Could you set down exactly the lines in the records below between the line holding "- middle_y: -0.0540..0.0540" and the line holding "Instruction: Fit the", inclusive?
START Information
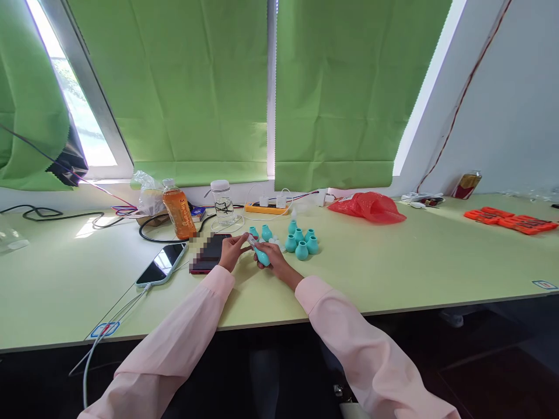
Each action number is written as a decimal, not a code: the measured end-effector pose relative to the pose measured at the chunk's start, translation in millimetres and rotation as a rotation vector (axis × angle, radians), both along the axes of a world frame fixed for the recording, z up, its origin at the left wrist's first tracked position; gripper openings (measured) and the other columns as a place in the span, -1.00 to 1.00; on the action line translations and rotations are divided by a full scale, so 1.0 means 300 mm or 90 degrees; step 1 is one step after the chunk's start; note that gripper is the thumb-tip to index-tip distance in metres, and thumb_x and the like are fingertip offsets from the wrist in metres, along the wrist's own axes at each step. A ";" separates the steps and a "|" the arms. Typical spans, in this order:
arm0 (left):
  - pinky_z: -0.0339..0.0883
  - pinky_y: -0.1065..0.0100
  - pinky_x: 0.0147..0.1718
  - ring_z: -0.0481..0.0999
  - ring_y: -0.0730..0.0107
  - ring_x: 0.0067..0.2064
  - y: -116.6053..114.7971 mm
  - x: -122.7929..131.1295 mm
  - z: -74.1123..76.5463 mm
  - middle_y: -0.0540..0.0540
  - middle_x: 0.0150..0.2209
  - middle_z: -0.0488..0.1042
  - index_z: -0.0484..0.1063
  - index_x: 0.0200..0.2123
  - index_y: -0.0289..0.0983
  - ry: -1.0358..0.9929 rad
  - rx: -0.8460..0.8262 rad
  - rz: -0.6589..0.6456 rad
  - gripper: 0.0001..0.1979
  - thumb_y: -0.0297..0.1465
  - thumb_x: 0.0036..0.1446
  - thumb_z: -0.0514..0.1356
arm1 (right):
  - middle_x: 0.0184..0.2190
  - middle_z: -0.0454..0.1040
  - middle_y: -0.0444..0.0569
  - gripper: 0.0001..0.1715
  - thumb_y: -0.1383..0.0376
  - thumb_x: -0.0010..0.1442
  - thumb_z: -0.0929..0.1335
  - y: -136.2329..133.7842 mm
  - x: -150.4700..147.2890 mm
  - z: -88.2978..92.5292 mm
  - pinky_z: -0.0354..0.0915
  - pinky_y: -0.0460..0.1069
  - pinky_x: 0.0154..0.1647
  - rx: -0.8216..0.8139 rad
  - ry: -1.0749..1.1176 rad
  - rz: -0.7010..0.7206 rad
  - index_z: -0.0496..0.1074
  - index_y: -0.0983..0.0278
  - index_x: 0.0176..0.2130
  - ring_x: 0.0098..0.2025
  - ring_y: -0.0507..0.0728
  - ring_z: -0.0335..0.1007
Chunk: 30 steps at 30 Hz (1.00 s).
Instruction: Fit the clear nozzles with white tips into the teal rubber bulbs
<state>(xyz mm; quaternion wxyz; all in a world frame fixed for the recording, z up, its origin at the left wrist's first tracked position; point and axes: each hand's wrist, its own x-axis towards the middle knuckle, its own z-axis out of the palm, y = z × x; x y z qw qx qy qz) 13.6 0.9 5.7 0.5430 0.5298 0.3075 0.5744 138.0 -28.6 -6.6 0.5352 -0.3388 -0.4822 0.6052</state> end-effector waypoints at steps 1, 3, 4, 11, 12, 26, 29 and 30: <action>0.34 0.24 -0.29 0.45 0.23 -0.29 -0.003 0.005 0.003 -0.19 -0.41 0.51 0.49 -0.44 -0.41 -0.001 0.007 0.010 -0.61 -0.16 -0.23 0.24 | -0.69 0.32 -0.17 -0.65 0.09 -0.12 0.36 -0.001 -0.003 0.002 0.04 -0.16 -0.76 0.010 0.000 -0.002 0.33 0.33 -0.44 -0.71 -0.08 0.16; 0.33 0.24 -0.26 0.44 0.25 -0.29 -0.009 0.014 0.008 -0.17 -0.38 0.51 0.49 -0.39 -0.39 -0.002 0.019 0.022 -0.60 -0.17 -0.24 0.25 | -0.67 0.33 -0.16 -0.64 0.07 -0.12 0.35 -0.001 -0.007 0.005 0.08 -0.15 -0.74 0.025 -0.001 -0.006 0.32 0.32 -0.43 -0.70 -0.06 0.19; 0.32 0.25 -0.25 0.44 0.26 -0.29 -0.010 0.017 0.009 -0.16 -0.36 0.51 0.48 -0.37 -0.38 -0.001 0.023 0.021 -0.60 -0.18 -0.24 0.25 | -0.66 0.34 -0.16 -0.63 0.07 -0.12 0.35 0.000 -0.008 0.006 0.10 -0.14 -0.73 0.030 -0.003 -0.009 0.32 0.31 -0.42 -0.70 -0.05 0.20; 0.30 0.32 -0.29 0.43 0.26 -0.25 -0.004 0.007 0.006 -0.18 -0.32 0.49 0.46 -0.32 -0.36 0.030 0.020 -0.049 -0.59 -0.17 -0.20 0.22 | -0.64 0.35 -0.17 -0.60 0.07 -0.17 0.37 -0.009 -0.015 0.012 0.20 -0.08 -0.66 0.066 -0.032 -0.056 0.33 0.29 -0.37 -0.70 -0.02 0.24; 0.29 0.34 -0.32 0.43 0.27 -0.26 -0.004 0.004 0.007 -0.19 -0.32 0.49 0.46 -0.32 -0.35 0.035 0.019 -0.057 -0.59 -0.16 -0.18 0.20 | -0.64 0.35 -0.17 -0.59 0.07 -0.17 0.38 -0.012 -0.017 0.014 0.21 -0.07 -0.66 0.071 -0.038 -0.066 0.33 0.29 -0.37 -0.69 -0.01 0.25; 0.24 0.35 -0.34 0.41 0.30 -0.26 0.014 -0.009 0.001 -0.17 -0.29 0.48 0.41 -0.17 -0.27 0.136 0.038 0.072 -0.55 -0.13 -0.04 0.01 | -0.40 0.41 -0.06 -0.72 0.15 -0.21 0.38 0.065 0.053 0.044 0.21 -0.05 -0.35 0.248 -0.254 -0.439 0.38 0.27 -0.46 -0.35 0.09 0.29; 0.22 0.34 -0.36 0.40 0.28 -0.33 0.018 -0.012 -0.006 -0.16 -0.40 0.49 0.49 -0.37 -0.30 0.198 0.072 0.144 -0.71 -0.26 -0.12 0.10 | -0.42 0.42 -0.04 -0.72 0.16 -0.15 0.34 0.098 0.074 0.072 0.20 -0.03 -0.33 0.261 -0.331 -0.505 0.38 0.29 -0.40 -0.36 0.10 0.29; 0.22 0.33 -0.36 0.40 0.28 -0.35 0.017 -0.012 -0.005 -0.15 -0.43 0.49 0.50 -0.41 -0.29 0.221 0.088 0.161 -0.76 -0.31 -0.15 0.13 | -0.41 0.42 -0.03 -0.71 0.17 -0.13 0.32 0.115 0.081 0.082 0.20 -0.03 -0.32 0.261 -0.355 -0.524 0.38 0.30 -0.38 -0.36 0.11 0.29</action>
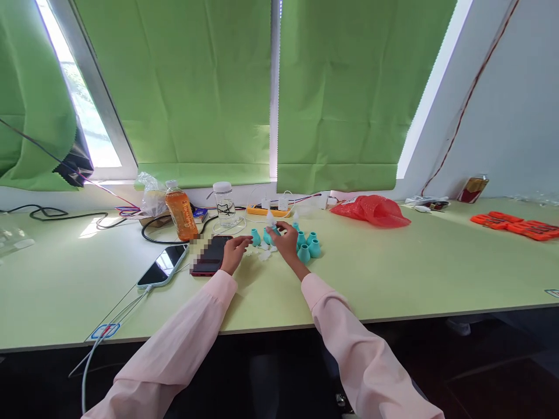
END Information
- Answer for this exercise -
  - middle_y: -0.0540..0.0540
  - middle_x: 0.0150..0.2209
  - middle_z: -0.0488..0.1042
  - index_z: -0.0484..0.1063
  - index_x: 0.0200..0.2123
  - index_y: -0.0289..0.0983
  - ry: -1.0358..0.9929 rad
  - rx: -0.8460..0.8262 rad
  - rz: -0.6589..0.6456 rad
  - gripper: 0.0001..0.1979
  - thumb_y: -0.0297..0.1465
  - thumb_x: 0.0036..0.1446
  - thumb_z: -0.0514..0.1356
arm1 (right):
  - middle_x: 0.0184..0.2190
  - middle_z: -0.0454..0.1040
  - middle_y: -0.0444..0.0569
  - gripper: 0.0001..0.1715
  - thumb_y: -0.1383..0.0376
  - thumb_x: -0.0010..0.1442
  - thumb_z: -0.0929..0.1335
  - y: -136.2329..133.7842 mm
  - x: -150.4700..147.2890 mm
  - z: -88.2978..92.5292 mm
  - pinky_z: -0.0354..0.0915
  - pinky_y: -0.0460..0.1069
  - pinky_x: 0.0154..0.1647
  - rx: -0.8216..0.8139 rad
  - ry: -1.0749..1.1176 rad
  - rz: -0.7010..0.7206 rad
  - index_z: -0.0496..0.1074
  - index_y: -0.0983..0.0278
  - index_x: 0.0176..0.2130
  - ring_x: 0.0098..0.2025
  - ring_y: -0.0507..0.0728
  - ring_z: -0.0335..0.1007
Chunk: 30 steps at 30 Hz (1.00 s).
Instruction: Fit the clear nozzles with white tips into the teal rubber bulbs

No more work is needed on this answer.